With both ends included, transcribe exactly the records below from their first line to the line that contains "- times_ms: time".

-------

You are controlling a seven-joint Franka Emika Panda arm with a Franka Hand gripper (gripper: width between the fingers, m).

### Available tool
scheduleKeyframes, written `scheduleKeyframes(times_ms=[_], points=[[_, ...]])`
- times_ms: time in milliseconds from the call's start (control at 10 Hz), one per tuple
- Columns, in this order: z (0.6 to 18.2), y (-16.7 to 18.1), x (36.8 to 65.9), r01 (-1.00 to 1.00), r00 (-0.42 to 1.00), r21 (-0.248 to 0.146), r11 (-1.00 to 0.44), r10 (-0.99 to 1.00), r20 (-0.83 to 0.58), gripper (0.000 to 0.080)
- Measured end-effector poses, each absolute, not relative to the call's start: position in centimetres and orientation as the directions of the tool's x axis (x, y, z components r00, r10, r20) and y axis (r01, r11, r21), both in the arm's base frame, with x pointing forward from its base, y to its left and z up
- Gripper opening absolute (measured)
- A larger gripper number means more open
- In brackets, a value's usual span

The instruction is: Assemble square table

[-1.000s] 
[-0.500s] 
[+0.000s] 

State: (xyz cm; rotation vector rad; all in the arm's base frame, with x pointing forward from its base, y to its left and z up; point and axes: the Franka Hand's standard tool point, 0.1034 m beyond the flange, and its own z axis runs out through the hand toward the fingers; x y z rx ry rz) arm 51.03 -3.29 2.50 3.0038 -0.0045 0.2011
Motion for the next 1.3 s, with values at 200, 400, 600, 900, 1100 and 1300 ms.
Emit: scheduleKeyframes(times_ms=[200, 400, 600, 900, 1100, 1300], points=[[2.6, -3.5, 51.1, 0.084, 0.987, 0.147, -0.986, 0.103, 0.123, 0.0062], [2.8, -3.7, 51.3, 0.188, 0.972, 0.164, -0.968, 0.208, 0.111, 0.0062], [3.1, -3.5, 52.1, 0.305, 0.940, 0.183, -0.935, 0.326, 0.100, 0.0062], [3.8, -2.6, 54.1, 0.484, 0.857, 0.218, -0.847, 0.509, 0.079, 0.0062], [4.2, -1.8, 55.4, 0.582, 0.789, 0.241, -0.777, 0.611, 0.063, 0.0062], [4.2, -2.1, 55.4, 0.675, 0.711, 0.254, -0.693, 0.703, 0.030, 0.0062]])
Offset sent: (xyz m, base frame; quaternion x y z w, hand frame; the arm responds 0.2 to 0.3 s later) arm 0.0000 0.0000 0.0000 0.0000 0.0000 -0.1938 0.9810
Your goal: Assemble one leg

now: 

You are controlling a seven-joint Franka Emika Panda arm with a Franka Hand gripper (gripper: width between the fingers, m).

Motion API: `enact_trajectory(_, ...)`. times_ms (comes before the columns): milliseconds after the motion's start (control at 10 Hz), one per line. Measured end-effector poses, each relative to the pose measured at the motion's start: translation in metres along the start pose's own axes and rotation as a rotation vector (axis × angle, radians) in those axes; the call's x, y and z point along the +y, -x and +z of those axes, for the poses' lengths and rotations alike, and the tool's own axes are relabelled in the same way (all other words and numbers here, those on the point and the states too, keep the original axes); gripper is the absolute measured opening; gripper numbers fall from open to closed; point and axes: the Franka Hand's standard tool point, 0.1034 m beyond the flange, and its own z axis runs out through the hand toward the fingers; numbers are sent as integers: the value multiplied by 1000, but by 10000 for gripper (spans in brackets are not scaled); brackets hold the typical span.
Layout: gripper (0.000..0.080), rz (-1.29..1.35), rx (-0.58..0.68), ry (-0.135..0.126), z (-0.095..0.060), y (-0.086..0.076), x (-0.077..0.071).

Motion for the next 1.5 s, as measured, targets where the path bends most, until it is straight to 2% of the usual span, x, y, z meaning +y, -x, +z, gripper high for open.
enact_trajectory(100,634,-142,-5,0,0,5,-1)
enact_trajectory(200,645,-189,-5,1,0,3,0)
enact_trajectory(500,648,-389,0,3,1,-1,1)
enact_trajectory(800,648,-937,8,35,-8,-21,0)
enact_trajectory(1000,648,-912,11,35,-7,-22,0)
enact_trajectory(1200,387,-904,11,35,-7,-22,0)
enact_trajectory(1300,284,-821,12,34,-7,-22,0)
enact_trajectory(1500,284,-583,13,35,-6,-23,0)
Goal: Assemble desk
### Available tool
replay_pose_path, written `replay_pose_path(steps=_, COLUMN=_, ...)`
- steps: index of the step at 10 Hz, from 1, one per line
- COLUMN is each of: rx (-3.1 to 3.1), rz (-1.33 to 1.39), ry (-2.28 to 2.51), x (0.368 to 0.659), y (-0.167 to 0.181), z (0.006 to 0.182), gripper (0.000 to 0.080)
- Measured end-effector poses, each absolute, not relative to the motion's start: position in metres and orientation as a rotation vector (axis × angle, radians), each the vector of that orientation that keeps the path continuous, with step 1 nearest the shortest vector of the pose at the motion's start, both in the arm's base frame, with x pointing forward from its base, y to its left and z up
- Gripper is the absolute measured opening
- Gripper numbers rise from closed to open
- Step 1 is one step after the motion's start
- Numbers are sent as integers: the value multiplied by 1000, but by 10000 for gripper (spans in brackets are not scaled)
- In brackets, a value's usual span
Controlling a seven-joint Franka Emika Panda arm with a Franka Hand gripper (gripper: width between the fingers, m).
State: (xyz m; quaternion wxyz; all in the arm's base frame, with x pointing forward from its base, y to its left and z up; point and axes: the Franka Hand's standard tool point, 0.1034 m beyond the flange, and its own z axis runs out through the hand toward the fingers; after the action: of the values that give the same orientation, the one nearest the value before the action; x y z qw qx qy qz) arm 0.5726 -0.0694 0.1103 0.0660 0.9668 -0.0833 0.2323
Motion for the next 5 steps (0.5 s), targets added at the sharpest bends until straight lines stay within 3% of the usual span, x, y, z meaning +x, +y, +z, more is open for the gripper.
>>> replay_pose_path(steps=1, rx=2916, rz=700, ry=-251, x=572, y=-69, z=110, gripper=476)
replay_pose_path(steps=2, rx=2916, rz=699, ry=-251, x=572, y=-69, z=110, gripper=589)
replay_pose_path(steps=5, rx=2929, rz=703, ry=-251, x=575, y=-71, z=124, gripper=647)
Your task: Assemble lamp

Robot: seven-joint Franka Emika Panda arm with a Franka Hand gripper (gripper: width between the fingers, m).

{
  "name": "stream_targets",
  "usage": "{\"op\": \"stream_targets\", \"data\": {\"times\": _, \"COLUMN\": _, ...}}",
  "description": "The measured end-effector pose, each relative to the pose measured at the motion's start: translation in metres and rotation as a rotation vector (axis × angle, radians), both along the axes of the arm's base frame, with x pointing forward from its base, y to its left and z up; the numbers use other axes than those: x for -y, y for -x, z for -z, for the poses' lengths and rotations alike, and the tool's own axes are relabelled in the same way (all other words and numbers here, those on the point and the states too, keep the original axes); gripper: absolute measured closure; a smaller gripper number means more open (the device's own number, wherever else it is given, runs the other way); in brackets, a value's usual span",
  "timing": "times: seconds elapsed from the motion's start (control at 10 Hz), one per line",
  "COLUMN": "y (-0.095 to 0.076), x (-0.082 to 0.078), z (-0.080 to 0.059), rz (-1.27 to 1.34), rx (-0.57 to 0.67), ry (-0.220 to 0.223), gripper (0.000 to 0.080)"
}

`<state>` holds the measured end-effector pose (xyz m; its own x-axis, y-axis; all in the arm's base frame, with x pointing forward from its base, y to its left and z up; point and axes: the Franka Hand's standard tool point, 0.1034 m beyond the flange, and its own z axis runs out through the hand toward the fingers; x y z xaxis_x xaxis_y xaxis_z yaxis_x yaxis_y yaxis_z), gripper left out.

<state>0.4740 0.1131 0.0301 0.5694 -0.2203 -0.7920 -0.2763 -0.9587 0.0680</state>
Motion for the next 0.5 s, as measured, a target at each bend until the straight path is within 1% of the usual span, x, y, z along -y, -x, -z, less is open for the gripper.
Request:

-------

# [RESULT OF THE TASK]
You are controlling a seven-joint Franka Emika Panda arm with a Franka Hand gripper (gripper: width between the fingers, m).

### Available tool
scheduleKeyframes, written `scheduleKeyframes(times_ms=[_], points=[[_, ...]])`
- times_ms: time in milliseconds from the call's start (control at 10 Hz), one per tuple

The response to this exercise is finished.